An artist, a scholar, a poet of great wisdom, it was Mike Tyson who once provided one of the most famous quotations in sports history.
“Everybody has a plan,” he once famously said, “until they get punched in the mouth.”
Nick Sirianni has a plan for the Eagles, detailed and fresh, an upgrade the organization obviously prefers over Doug Pederson’s approach. It’s the one he unloaded on the New England Patriots under cover at the NewsControl Compound. It’s the one he showed a week later, under the cover of essential secrecy in joint workouts with the Jets.
In about two weeks, though, Sirianni will be made to leave the gym, stop abusing the speed bag, and climb through the NFL ropes. For that, he should be hearing Mike Tyson’s warning in the back of his head.
It’s about to be different.
It’s about to be shocking and fast and violently different.
And there is no indication Sirianni is ready for what is about to hit, for he has made it his policy to give no indication that he is ready for what is about to hit.
Maybe Sirianni, 39, can navigate a team through an NFL regular season. Jeffrey Lurie believes so, and it’s his money. This much, though, is bankable: Penny-ante controlled scrimmages against opponents trying to work themselves into shape is insufficient preparation for an entry-level head coach.
It has been said that in sports, the most difficult move to make is sliding one chair over from assistant coach to head coach, particularly on game days. Sirianni was an offensive coordinator for the Colts, so he does have an awareness of the haste in which plays must be called. But he was an assistant to an offensive-minded head coach, Frank Reich, who really didn’t need much in-game counsel.
While supported, of course, by a full staff of assistants, it’s about to be Sirianni’s game-day call whether to try a fourth-down play or punt, whether or not to pull a cornerback out of the game because he looked a tenth-of-a-second slow on consecutive plays, which way the wind is blowing before a field goal attempt, when to request a replay, when to work an official, when to relax.
Will he be ready?
Can he be ready?
Those questions do apply to every first-time head coach, and the Eagles have been successful with a few, including Pederson and Andy Reid. But they never passed on as much practical preparation as Sirianni did in his dismissal of any preseason-game value.
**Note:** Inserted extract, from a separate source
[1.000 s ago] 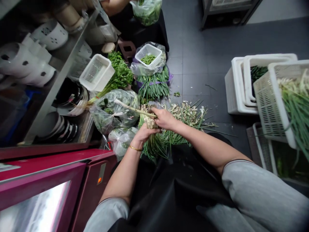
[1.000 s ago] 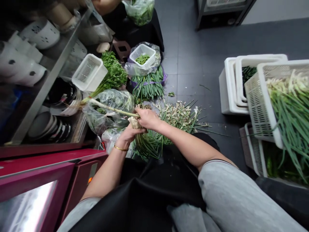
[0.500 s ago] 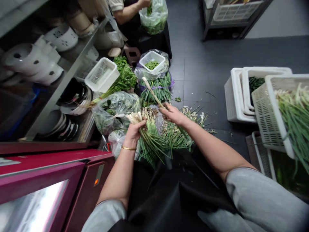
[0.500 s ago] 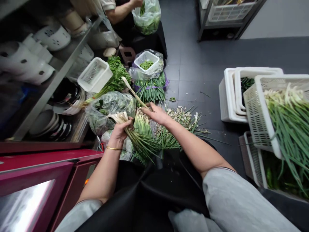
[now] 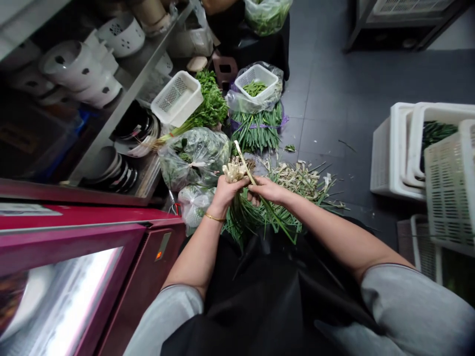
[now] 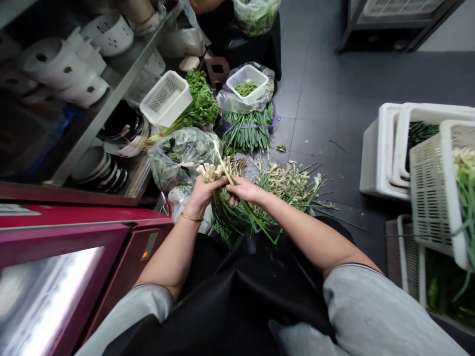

Sirianni’s reluctance to give Jalen Hurts practical, on-field time was exposed as risky when the second-year quarterback reported a stomach ailment that cost him what would have been his final preseason start. By then, it was too late. There will be a fee for that — a botched play, a misread, a pulled muscle, something. Those terms were acceptable, though, to Sirianni, who was willing to sacrifice some early-season precision in exchange for relatively full health of his players.
So that’s understood: The Eagles will not be fully conditioned for Week 1 action, yet they won’t be too inconvenienced, either, by over-taped knees or ankles. Less clear is whether the dismissal of the exhibitions as annoyances left Sirianni in a fantasy world, convinced that Sept. 12 in Atlanta he will have himself ready to perform at the sport’s highest level.
Playing make-believe as a head coach for three games, ordering few (if any) blitzes, exposing few (if any) thinking-man’s plays and relieving himself of the burden to wander into any pressure situations was a risk. How big a risk? One way or another, he is about to find out.
“You’re always going to be like, ‘Hey, we’ve got more work to do, we’ve got more work to do, we’ve got more work to do,’” Sirianni said during training camp. “And I think anybody that’s in a growth mindset is going to think that way.”
Nick Sirianni will have time to prove himself as an NFL head coach. He won’t be judged after one game, one month or even one year. It will take a full season and one game (not two) before any conclusion is justified. But that over-reliance on minimum-contact dress rehearsals, even if respected spies did insist the Eagles played quite splendidly, is dangerous for a coach about to enter his first for-keeps game.
Asked the other day if he has, as most coaches do, a scripted set of first-quarter plays, Sirianni was basically evasive, keeping that as protected as those underground practice.
“You want to get to a fast start,” he allowed. “There’s a lot of things that you like and you think are going to work out well, and that’s kind of how we think through it. There is a lot of different things we look at of how we want to start a game, how we want to marry things together.”
So the good news for Eagles fans is that their coach has a plan.
The bad news is that everybody does.